By Kenneth A. Cook Co-founder and President, Environmental Working Group
Thousands of innocent people die while governments do nothing to prevent it. In Darfur it’s called genocide. In the case of asbestos-related deaths in the United States, it’s just a statistic.
Ten thousand Americans lose their lives every year as a result of exposure to asbestos. Our government could take action and ban the mineral, but it has not. A number of other developed countries, including all of Europe, prohibit manufacture and use of asbestos. In the U.S., however, it continues to be imported and used in a number of products that many of us encounter every day.
Industry has known all about the deadly affects of asbestos for decades but covered it up. Manufacturers and users did everything possible to conceal just how deadly it is, particularly for those exposed on the job. A few years back, EWG compiled industry internal memos and court documents highlighting just how callous and duplicitous the cover-up of asbestos has been. “…if you have enjoyed a good life while working with asbestos products, why not die from it.”

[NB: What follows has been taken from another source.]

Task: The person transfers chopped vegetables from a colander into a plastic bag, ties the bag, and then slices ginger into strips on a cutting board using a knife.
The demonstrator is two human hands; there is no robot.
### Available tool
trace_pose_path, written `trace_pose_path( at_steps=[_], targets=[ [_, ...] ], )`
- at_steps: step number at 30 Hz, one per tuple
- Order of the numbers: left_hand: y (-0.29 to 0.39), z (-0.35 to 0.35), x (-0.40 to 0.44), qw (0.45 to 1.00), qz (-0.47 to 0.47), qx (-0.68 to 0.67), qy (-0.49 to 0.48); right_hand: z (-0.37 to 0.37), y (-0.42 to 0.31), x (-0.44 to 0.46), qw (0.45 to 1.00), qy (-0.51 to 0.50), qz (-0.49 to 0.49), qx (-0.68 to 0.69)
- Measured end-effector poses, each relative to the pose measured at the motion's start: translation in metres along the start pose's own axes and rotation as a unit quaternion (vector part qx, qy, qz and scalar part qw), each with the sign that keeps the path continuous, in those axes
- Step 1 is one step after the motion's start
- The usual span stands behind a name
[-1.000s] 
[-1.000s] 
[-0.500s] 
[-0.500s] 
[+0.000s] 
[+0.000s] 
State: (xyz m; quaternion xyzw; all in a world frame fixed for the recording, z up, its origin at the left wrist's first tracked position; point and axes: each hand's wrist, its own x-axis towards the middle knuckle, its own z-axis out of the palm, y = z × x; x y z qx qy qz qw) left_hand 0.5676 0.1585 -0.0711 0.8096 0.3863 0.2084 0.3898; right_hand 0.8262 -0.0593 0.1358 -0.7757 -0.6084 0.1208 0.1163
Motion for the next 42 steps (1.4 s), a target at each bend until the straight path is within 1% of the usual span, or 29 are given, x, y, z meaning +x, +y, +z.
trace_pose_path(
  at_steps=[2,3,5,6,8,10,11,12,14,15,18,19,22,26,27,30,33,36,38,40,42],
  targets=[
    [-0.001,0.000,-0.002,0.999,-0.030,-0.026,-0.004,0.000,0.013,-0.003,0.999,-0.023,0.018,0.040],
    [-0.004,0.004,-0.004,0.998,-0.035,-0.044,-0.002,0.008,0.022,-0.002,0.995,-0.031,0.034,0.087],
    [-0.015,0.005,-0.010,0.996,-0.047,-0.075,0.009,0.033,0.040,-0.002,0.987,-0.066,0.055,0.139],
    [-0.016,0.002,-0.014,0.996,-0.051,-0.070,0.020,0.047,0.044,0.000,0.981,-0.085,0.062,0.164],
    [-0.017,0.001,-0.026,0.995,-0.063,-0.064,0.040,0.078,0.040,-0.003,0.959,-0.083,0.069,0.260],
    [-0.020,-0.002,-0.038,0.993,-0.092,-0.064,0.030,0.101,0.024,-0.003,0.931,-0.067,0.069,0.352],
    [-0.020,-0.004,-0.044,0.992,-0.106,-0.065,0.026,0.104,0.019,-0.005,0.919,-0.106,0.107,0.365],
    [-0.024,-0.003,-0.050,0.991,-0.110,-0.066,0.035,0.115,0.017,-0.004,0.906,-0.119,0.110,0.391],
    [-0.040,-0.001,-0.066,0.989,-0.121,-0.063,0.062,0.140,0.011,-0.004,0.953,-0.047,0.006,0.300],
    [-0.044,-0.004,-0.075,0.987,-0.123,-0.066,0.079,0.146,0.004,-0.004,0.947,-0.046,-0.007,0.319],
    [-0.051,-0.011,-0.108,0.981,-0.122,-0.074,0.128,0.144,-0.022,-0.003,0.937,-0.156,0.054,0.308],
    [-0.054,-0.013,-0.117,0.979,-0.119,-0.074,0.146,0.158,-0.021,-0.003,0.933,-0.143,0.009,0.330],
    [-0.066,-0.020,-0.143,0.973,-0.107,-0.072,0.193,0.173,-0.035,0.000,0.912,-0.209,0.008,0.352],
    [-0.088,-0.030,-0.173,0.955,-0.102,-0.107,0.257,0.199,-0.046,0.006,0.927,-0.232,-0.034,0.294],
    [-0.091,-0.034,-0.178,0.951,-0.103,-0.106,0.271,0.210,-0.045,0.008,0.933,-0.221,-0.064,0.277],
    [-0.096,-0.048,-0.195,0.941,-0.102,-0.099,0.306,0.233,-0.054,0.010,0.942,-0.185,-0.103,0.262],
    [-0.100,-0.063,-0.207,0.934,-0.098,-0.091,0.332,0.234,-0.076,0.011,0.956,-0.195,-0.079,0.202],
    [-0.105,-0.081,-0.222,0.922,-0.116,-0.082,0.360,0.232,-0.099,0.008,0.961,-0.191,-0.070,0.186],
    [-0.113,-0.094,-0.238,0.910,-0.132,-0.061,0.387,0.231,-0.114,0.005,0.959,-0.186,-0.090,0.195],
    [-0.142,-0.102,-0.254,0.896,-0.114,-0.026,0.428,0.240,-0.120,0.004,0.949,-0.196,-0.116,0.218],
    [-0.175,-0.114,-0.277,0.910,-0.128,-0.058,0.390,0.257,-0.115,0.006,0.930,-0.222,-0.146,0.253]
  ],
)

1966 memo from an executive of the Bendix Corporation (now part of Honeywell) The results of our investigation, including all the documents, are on EWG’s website:http://www.ewg.org/sites/asbestos/facts/fact3.php
*Ken Cook co-founded EWG with Richard Wiles in 1993. In the 15 years since its founding, EWG has earned renown for its innovative, headline-making computer investigations of environmental problems.

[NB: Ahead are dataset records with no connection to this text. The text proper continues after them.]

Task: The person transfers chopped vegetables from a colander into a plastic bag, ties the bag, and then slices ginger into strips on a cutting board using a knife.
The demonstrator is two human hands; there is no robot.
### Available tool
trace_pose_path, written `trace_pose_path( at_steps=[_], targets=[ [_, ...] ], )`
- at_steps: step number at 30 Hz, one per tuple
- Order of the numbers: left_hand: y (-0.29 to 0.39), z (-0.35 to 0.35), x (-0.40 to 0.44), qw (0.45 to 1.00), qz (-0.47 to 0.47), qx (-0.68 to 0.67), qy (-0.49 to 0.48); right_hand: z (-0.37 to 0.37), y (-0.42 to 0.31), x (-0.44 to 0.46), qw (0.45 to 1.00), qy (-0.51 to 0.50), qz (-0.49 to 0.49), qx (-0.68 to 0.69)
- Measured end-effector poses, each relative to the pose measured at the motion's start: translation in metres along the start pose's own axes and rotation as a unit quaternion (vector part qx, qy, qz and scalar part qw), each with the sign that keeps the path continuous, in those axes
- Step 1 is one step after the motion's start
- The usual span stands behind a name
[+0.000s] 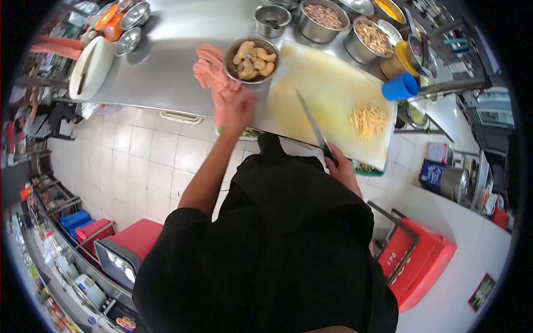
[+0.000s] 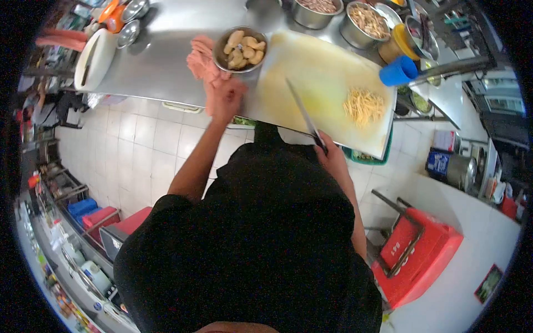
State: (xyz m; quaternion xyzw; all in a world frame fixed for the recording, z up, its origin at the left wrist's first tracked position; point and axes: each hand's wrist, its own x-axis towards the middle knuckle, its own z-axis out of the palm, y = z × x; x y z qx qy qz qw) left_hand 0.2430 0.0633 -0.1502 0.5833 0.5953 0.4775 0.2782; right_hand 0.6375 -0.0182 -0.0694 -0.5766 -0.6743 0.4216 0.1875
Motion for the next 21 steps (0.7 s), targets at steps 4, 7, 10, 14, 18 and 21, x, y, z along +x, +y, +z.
trace_pose_path(
  at_steps=[4,7,10,14,18,21],
  targets=[
    [0.005,-0.029,0.006,0.981,0.011,0.147,0.125,0.003,-0.039,0.005,0.987,-0.077,0.106,0.090],
    [0.005,-0.031,0.008,0.984,0.001,0.136,0.113,-0.004,-0.019,0.009,0.965,0.030,0.209,0.155],
    [0.006,-0.034,0.009,0.986,-0.036,0.119,0.108,-0.019,-0.003,0.010,0.968,0.120,0.180,0.130],
    [0.002,-0.040,0.009,0.988,-0.067,0.115,0.077,-0.027,-0.012,0.009,0.972,0.078,0.178,0.134],
    [-0.010,-0.042,0.007,0.993,-0.054,0.049,0.088,0.001,-0.008,0.016,0.993,0.077,0.083,-0.013],
    [-0.014,-0.040,0.006,0.994,-0.048,0.022,0.099,0.017,-0.021,0.013,0.998,0.011,0.051,0.048]
  ],
)
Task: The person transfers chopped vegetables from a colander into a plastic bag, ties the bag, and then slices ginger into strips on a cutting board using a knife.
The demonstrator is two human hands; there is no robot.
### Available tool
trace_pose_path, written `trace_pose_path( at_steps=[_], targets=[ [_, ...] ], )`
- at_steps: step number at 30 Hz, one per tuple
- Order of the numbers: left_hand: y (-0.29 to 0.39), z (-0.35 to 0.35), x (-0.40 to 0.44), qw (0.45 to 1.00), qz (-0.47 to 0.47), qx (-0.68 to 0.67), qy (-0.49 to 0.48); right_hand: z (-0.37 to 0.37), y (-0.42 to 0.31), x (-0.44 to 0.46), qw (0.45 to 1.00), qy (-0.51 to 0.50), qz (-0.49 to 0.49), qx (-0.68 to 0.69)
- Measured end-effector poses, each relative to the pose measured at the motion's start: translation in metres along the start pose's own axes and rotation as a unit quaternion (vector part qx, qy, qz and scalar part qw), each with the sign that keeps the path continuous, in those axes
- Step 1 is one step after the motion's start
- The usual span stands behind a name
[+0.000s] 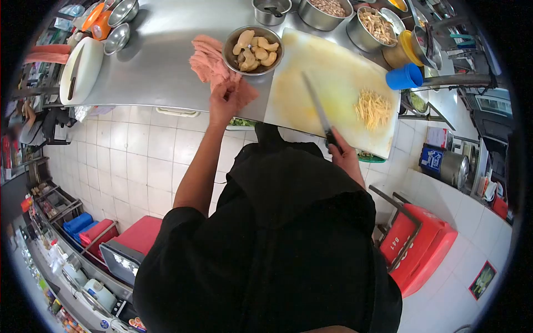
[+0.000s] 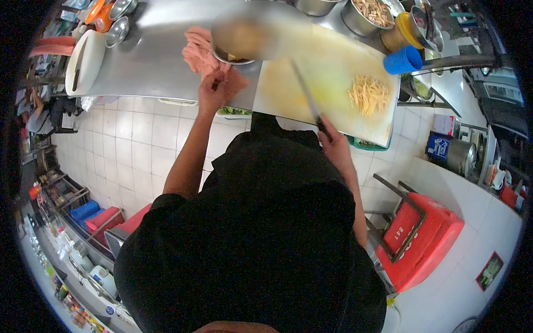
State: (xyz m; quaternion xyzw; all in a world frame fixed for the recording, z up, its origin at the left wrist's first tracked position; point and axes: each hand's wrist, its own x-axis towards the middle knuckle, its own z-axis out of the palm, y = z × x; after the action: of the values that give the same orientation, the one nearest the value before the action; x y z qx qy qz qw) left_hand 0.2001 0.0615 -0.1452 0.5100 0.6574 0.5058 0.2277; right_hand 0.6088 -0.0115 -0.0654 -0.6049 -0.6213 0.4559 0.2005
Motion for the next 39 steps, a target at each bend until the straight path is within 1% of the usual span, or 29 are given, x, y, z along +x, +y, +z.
trace_pose_path(
  at_steps=[3,4,5,7,8,11,13,14,17,18,19,20,21,23,26,27,29,31,32,33,35,36,38,39],
  targets=[
    [0.002,0.002,0.001,1.000,-0.004,0.008,0.002,-0.002,-0.024,-0.003,0.986,-0.151,0.005,0.069],
    [0.005,0.001,0.001,1.000,-0.007,0.023,0.000,-0.003,-0.039,-0.003,0.985,-0.164,-0.032,0.048],
    [0.007,0.001,0.002,0.999,-0.011,0.036,-0.003,-0.002,-0.038,-0.001,0.985,-0.164,-0.012,0.044],
    [-0.002,0.001,0.003,1.000,-0.010,0.020,-0.014,-0.004,-0.031,0.006,0.985,-0.166,0.028,0.036],
    [-0.008,0.003,0.003,1.000,-0.010,0.014,-0.016,-0.005,-0.020,0.009,0.976,-0.153,0.122,0.096],
    [0.008,-0.001,0.001,0.997,-0.024,0.066,-0.045,-0.018,0.003,0.006,0.960,0.028,0.171,0.219],
    [0.012,0.000,0.000,0.992,0.024,0.115,-0.035,-0.032,0.015,-0.001,0.956,0.114,0.170,0.213],
    [0.014,0.002,0.000,0.989,0.050,0.139,-0.032,-0.038,0.018,-0.005,0.955,0.131,0.170,0.203],
    [0.007,0.005,0.000,0.984,0.062,0.157,-0.050,-0.040,0.000,-0.013,0.975,0.090,0.143,0.143],
    [0.011,0.004,0.001,0.980,0.073,0.174,-0.064,-0.032,-0.011,-0.013,0.979,0.056,0.131,0.145],
    [0.019,0.001,0.002,0.975,0.085,0.190,-0.078,-0.022,-0.026,-0.010,0.980,0.022,0.141,0.138],
    [0.024,0.000,0.004,0.969,0.098,0.207,-0.091,-0.011,-0.027,-0.004,0.974,-0.031,0.152,0.168],
    [0.020,0.001,0.007,0.969,0.102,0.206,-0.093,-0.005,-0.028,0.003,0.973,-0.089,0.121,0.174],
    [0.007,0.003,0.009,0.968,0.107,0.208,-0.095,0.006,-0.030,0.016,0.967,-0.101,0.131,0.191],
    [0.013,0.001,0.008,0.974,0.098,0.179,-0.093,-0.013,-0.017,0.015,0.944,0.034,0.193,0.263],
    [0.012,0.000,0.008,0.976,0.095,0.174,-0.093,-0.021,0.005,0.016,0.941,0.089,0.181,0.271],
    [0.000,-0.003,0.009,0.981,0.085,0.147,-0.093,-0.045,0.006,0.001,0.945,0.144,0.176,0.235],
    [-0.001,-0.006,0.007,0.987,0.068,0.117,-0.084,-0.058,0.001,-0.012,0.949,0.169,0.134,0.232],
    [-0.001,-0.008,0.006,0.991,0.057,0.098,-0.073,-0.058,0.002,-0.016,0.952,0.181,0.095,0.227],
    [0.001,-0.010,0.006,0.994,0.046,0.080,-0.062,-0.055,0.002,-0.018,0.950,0.191,0.082,0.233],
    [0.007,-0.008,0.005,0.996,0.061,0.046,-0.042,-0.048,-0.001,-0.019,0.945,0.209,0.052,0.247],
    [0.013,-0.006,0.002,0.997,0.068,0.031,-0.031,-0.044,-0.001,-0.019,0.945,0.199,0.085,0.244],
    [0.066,-0.002,0.001,0.991,0.097,0.009,-0.095,-0.038,-0.001,-0.017,0.945,0.172,0.148,0.234],
    [0.066,0.014,-0.003,0.991,0.073,-0.001,-0.110,-0.033,0.000,-0.017,0.946,0.166,0.151,0.234]
  ],
)
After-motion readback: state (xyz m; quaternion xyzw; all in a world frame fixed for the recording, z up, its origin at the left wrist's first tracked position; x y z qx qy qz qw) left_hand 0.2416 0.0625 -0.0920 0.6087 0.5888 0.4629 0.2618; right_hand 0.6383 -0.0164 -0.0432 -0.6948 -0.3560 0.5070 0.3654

Playing a dirty game: exporting asbestos
Jeffrey Simpson, Globe and Mail – February 4, 2010
Somewhere between a national shame and a national scandal lies USA/Canada’s export of asbestos.
The federal government promotes asbestos exports – they have risen sharply in the past year – despite the fact that the use of asbestos has all but disappeared in this country. Why? Because scientists, governments, industries and unions have concluded that the product can lead to a variety of health-related problems and, in some cases, to death.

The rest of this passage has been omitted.